→ **Task to complete**
From the top of the records below down to the line containing "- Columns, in", reproduce every line exactly.

[[ Exercise inputs, beginning ]]

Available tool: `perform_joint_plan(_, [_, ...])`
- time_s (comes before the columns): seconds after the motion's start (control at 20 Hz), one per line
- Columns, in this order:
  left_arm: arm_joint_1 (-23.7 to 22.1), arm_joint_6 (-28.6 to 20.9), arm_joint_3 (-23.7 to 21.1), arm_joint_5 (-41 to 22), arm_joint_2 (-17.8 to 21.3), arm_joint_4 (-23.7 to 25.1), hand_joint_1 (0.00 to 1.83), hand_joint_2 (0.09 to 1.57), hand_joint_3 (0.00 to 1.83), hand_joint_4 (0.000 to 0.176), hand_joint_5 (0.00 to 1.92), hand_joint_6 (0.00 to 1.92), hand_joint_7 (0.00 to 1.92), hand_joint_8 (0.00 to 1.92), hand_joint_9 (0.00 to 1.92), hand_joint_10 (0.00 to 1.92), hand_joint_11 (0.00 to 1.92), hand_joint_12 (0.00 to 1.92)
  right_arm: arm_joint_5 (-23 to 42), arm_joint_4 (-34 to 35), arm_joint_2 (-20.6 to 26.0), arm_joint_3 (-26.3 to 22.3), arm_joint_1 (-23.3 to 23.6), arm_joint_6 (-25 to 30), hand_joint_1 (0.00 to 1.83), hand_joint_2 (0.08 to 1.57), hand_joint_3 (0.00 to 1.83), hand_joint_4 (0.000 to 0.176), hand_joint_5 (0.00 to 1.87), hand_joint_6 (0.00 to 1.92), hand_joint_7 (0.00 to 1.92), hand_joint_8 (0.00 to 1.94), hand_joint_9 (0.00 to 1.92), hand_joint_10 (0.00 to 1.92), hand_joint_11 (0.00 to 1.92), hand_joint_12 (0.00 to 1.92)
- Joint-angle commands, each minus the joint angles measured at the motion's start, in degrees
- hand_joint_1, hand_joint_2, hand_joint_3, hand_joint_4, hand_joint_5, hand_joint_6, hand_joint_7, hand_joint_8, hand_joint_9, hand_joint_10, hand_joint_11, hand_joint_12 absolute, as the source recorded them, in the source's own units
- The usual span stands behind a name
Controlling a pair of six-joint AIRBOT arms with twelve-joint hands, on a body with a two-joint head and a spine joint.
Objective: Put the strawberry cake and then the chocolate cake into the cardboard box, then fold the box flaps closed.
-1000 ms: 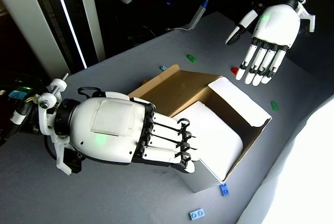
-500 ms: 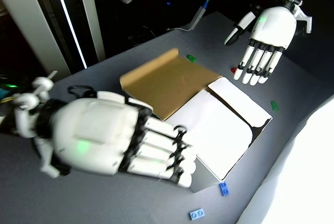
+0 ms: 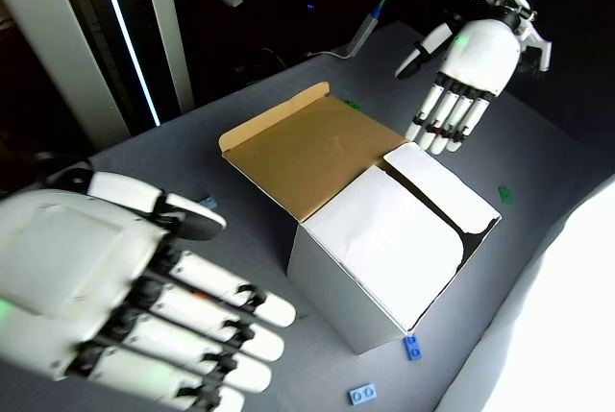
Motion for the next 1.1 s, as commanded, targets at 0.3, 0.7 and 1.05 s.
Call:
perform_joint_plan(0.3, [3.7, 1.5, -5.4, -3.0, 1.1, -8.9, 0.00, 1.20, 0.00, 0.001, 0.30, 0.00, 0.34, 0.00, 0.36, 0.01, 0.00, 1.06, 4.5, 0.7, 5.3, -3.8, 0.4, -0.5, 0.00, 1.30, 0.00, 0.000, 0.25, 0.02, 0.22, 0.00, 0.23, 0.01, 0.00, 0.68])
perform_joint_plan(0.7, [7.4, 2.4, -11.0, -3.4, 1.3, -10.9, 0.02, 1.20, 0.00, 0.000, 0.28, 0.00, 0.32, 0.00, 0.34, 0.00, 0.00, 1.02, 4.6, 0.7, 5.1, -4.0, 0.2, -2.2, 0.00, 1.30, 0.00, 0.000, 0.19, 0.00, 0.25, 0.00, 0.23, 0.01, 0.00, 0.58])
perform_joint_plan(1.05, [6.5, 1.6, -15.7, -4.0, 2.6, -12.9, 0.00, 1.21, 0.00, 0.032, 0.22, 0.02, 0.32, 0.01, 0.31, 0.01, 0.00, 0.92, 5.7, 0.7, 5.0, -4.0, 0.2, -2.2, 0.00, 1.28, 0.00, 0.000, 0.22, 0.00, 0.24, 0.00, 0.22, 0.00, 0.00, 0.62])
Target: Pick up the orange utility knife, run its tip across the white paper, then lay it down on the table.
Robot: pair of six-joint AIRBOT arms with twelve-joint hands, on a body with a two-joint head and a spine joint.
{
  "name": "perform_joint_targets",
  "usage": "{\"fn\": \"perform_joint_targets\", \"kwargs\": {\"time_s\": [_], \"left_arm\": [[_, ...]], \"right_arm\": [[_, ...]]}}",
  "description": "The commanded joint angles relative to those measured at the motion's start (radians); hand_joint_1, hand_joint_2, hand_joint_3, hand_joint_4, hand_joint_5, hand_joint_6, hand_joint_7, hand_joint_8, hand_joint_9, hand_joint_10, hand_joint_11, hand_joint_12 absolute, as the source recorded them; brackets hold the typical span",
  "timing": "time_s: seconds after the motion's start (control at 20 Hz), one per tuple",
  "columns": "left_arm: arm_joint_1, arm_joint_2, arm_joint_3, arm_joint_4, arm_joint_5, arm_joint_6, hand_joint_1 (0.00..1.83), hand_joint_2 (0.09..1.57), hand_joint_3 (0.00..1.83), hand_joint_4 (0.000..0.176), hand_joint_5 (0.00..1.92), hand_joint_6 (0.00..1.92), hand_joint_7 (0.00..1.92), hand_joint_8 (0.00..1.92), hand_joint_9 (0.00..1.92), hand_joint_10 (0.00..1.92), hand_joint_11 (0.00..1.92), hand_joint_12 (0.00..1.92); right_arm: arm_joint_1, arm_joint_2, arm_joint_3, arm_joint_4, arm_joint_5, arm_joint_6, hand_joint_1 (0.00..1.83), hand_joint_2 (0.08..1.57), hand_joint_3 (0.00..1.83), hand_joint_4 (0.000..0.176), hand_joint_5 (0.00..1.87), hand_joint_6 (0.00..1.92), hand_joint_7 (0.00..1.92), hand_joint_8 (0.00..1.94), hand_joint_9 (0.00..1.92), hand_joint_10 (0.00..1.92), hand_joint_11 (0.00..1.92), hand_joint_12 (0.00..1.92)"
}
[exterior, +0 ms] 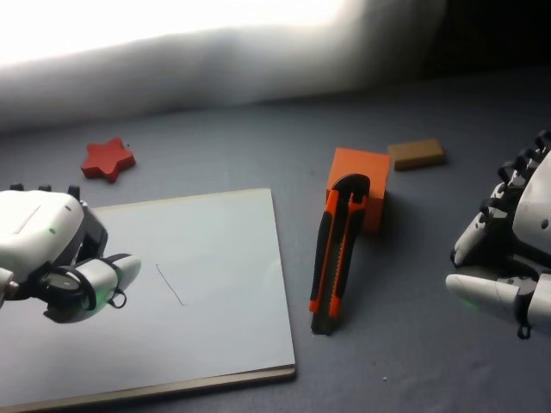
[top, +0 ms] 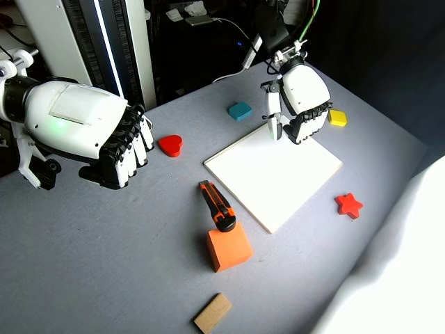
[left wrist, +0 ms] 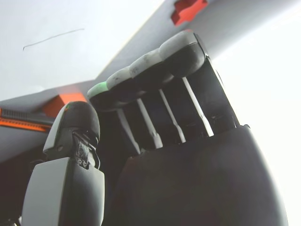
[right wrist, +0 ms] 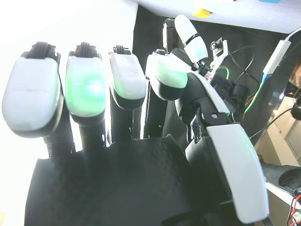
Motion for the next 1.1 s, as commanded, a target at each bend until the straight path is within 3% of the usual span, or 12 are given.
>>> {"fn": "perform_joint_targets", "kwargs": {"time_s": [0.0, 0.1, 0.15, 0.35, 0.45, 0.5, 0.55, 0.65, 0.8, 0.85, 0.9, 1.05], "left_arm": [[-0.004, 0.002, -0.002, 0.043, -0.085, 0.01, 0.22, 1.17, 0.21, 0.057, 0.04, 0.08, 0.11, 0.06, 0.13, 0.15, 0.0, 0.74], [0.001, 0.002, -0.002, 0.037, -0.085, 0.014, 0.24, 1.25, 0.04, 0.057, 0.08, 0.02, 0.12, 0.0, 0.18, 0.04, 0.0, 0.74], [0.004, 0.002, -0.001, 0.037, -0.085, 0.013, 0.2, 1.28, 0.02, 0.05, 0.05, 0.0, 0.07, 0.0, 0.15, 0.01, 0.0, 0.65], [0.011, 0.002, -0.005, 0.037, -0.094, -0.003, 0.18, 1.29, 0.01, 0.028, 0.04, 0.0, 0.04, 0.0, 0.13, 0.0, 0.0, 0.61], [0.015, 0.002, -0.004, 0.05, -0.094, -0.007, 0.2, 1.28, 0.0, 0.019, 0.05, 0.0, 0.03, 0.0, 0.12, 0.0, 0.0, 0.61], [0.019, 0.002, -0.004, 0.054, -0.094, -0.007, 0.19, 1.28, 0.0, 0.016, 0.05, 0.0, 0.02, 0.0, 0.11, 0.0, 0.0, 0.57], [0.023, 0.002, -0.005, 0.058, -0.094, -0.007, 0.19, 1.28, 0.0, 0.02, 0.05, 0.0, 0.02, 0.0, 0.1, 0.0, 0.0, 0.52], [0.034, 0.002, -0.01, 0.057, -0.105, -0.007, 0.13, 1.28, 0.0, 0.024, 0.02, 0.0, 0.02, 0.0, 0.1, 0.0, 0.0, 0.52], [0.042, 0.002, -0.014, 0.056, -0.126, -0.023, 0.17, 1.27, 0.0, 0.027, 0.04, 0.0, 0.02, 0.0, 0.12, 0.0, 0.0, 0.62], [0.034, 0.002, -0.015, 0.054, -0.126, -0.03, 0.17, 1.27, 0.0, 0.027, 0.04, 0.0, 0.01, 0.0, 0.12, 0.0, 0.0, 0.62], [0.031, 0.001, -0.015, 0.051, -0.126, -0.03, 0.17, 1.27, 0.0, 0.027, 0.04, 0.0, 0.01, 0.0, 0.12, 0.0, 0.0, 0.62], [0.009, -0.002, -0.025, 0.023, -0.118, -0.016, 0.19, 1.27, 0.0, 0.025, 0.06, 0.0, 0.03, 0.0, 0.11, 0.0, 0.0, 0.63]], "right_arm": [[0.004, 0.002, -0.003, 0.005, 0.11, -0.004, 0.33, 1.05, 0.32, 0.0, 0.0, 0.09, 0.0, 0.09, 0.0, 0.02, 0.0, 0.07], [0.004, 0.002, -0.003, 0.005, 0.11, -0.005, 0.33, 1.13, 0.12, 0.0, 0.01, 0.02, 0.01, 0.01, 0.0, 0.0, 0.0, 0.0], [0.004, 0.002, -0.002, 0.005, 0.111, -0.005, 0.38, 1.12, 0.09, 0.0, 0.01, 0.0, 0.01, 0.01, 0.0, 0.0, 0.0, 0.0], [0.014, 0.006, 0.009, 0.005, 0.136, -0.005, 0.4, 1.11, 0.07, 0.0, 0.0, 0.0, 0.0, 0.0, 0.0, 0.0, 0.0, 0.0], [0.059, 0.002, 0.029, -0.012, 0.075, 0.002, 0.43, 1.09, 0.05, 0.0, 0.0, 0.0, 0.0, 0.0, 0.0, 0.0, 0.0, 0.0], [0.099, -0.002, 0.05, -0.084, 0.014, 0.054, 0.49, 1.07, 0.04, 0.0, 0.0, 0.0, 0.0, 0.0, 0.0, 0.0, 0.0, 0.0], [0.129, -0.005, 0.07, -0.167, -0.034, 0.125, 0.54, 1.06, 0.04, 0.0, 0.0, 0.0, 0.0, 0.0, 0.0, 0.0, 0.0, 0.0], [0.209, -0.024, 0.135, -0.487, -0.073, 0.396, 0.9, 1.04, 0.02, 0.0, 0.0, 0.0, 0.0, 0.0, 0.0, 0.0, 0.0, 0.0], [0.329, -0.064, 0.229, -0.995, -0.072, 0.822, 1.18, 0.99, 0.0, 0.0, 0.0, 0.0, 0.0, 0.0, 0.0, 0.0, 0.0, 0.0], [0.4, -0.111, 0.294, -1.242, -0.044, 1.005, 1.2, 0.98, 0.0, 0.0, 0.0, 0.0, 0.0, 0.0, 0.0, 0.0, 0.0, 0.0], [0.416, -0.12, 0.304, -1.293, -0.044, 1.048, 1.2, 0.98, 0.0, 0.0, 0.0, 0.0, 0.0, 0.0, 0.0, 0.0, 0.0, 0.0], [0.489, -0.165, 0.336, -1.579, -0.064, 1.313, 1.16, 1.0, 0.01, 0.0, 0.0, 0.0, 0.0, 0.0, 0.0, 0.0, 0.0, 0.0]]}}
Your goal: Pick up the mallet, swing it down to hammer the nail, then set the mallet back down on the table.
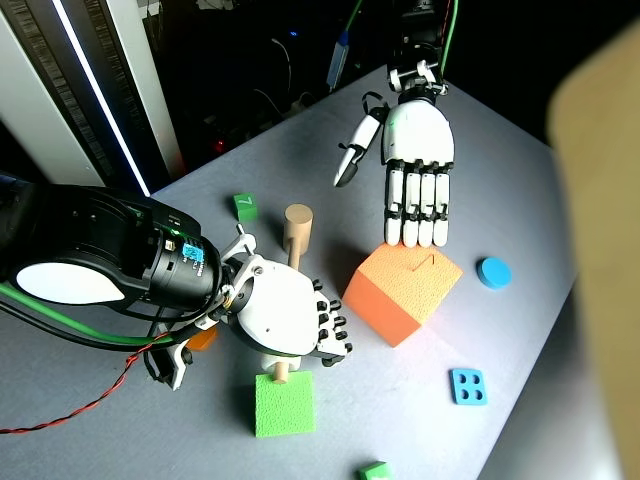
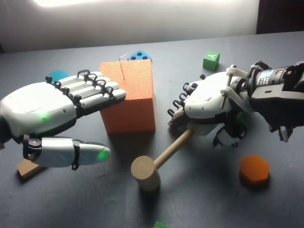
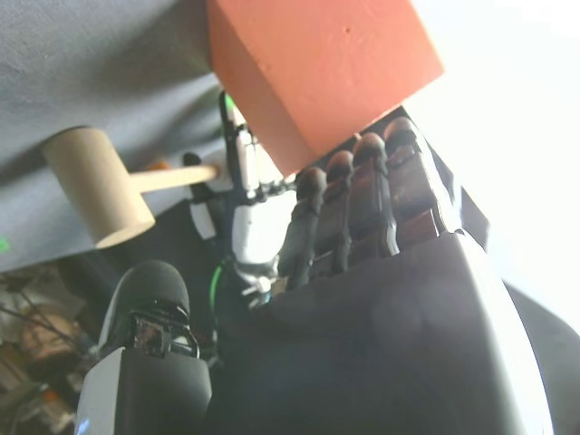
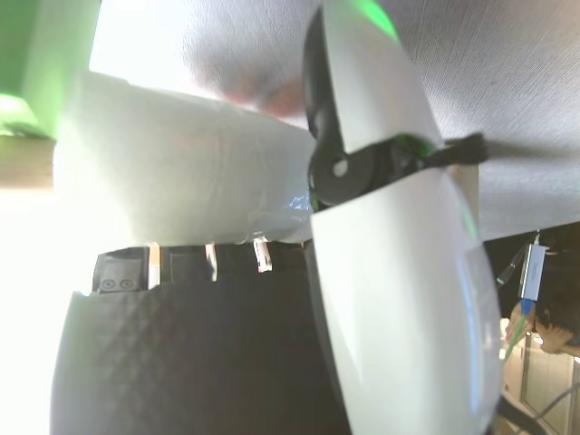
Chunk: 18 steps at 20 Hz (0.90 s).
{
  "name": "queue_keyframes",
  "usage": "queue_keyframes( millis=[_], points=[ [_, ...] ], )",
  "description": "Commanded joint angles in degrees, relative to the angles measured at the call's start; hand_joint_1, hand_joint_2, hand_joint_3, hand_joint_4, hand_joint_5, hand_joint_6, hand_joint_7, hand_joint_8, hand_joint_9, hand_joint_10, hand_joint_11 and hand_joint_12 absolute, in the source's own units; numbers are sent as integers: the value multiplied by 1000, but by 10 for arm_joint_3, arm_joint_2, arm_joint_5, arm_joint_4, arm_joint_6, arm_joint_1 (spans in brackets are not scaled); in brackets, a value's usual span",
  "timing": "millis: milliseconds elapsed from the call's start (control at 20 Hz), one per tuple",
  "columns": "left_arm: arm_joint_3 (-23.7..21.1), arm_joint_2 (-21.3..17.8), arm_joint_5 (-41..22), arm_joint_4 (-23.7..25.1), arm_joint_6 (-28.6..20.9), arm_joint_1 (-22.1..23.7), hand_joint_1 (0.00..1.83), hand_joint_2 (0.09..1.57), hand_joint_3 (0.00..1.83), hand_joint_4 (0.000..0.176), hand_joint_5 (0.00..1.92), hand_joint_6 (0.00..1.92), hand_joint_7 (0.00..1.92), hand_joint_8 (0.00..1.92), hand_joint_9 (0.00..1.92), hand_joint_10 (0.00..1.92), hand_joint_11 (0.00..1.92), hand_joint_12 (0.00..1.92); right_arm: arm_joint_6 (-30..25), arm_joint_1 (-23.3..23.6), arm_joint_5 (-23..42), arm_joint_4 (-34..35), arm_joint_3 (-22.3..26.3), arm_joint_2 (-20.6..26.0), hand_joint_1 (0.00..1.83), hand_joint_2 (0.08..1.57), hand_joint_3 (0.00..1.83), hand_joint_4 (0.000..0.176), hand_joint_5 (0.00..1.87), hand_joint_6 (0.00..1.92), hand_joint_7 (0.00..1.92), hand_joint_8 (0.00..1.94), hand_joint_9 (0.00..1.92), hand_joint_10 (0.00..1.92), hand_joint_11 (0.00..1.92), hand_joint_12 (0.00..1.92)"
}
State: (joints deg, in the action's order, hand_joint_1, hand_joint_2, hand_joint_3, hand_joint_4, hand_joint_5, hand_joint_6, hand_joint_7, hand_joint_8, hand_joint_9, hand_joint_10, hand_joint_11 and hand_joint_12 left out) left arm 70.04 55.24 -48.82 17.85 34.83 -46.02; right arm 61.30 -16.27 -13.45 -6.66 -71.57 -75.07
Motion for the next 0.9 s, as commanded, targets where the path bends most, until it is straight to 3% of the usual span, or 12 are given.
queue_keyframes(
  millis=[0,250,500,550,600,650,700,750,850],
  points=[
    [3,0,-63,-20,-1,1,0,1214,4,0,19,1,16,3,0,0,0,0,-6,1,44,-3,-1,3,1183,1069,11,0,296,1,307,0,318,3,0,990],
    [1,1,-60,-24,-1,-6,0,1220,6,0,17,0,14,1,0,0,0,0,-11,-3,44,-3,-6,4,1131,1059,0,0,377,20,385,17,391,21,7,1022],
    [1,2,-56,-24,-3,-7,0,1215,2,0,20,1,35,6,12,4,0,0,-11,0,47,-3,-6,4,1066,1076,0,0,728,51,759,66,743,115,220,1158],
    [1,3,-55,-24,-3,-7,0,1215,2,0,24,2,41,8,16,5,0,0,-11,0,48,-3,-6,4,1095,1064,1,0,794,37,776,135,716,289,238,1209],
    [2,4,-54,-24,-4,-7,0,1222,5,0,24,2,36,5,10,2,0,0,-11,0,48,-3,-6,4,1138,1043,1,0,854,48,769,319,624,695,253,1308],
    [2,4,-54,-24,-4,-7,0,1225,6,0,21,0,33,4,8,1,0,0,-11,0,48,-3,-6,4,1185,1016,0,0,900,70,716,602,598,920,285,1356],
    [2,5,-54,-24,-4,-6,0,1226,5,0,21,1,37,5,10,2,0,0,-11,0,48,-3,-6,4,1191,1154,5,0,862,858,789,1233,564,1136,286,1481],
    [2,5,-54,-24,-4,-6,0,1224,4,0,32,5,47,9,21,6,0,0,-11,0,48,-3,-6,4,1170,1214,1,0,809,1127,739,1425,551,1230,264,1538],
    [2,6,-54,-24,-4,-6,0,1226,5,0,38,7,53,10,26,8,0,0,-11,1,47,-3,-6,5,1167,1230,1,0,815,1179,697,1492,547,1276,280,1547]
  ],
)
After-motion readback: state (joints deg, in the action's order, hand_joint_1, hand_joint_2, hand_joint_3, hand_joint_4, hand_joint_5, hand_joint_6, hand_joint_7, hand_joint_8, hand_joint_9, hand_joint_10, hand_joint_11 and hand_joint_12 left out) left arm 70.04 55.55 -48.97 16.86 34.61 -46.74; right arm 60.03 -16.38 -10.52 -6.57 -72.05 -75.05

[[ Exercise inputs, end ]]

→ **Solution for this task**
Available tool: `perform_joint_plan(_, [_, ...])`
- time_s (comes before the columns): seconds after the motion's start (control at 20 Hz), one per line
- Columns, in this order:

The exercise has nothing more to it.